### The data
──────────────────────────────

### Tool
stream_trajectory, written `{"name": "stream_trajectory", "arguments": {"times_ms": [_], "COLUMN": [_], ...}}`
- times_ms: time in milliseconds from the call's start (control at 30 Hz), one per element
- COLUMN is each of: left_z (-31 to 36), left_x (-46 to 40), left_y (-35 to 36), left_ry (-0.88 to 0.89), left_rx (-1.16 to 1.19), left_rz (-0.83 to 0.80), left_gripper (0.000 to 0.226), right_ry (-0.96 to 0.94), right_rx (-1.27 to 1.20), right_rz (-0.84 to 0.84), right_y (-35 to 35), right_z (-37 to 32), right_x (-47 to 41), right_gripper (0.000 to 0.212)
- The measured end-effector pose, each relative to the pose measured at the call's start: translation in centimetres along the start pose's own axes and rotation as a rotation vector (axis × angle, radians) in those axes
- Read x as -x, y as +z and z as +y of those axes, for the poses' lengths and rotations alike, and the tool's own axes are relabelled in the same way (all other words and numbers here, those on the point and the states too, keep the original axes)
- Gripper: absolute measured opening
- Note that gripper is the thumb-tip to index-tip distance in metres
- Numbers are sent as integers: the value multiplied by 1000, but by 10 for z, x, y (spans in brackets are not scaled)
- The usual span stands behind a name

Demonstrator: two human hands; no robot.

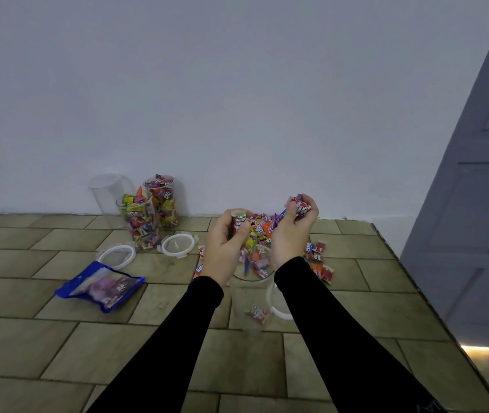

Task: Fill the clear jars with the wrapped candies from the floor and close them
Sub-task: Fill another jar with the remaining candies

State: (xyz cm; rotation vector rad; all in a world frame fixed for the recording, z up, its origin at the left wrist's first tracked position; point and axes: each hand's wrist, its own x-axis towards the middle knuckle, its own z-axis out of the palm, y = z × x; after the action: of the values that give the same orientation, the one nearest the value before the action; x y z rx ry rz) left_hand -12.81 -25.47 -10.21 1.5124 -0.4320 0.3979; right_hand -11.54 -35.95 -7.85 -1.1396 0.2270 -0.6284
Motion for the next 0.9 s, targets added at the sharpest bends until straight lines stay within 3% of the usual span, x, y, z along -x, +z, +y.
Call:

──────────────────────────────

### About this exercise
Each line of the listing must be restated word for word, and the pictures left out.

### Solution to this problem
### Tool
stream_trajectory, written `{"name": "stream_trajectory", "arguments": {"times_ms": [_], "COLUMN": [_], ...}}`
- times_ms: time in milliseconds from the call's start (control at 30 Hz), one per element
- COLUMN is each of: left_z (-31 to 36), left_x (-46 to 40), left_y (-35 to 36), left_ry (-0.88 to 0.89), left_rx (-1.16 to 1.19), left_rz (-0.83 to 0.80), left_gripper (0.000 to 0.226), right_ry (-0.96 to 0.94), right_rx (-1.27 to 1.20), right_rz (-0.84 to 0.84), right_y (-35 to 35), right_z (-37 to 32), right_x (-47 to 41), right_gripper (0.000 to 0.212)
- The measured end-effector pose, each relative to the pose measured at the call's start: translation in centimetres along the start pose's own axes and rotation as a rotation vector (axis × angle, radians) in those axes
- Read x as -x, y as +z and z as +y of those axes, for the poses' lengths and rotations alike, and the tool's own axes are relabelled in the same way (all other words and numbers here, those on the point and the states too, keep the original axes)
- Gripper: absolute measured opening
- Note that gripper is the thumb-tip to index-tip distance in metres
- Numbers are sent as integers: the value multiplied by 1000, but by 10 for z, x, y (spans in brackets are not scaled)
- The usual span stands behind a name

Demonstrator: two human hands; no robot.


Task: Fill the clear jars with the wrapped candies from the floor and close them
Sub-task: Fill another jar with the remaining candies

State: (xyz cm; rotation vector rad; all in a world frame fixed for the recording, z up, its origin at the left wrist's first tracked position; point and axes: each hand's wrist, its own x-axis towards the middle knuckle, its own z-axis out of the palm, y = z × x; after the action: of the values that give the same orientation, the one nearest the value before the action; x y z rx ry rz) left_hand -12.81 -25.47 -10.21 1.5124 -0.4320 0.3979; right_hand -11.54 -35.95 -7.85 -1.1396 0.2270 -0.6284
Motion for the next 0.9 s, targets added at the sharpest bends until straight lines stay within 3% of the usual span, x, y, z along -x, +z, +y.
Call:

The output has been given in full.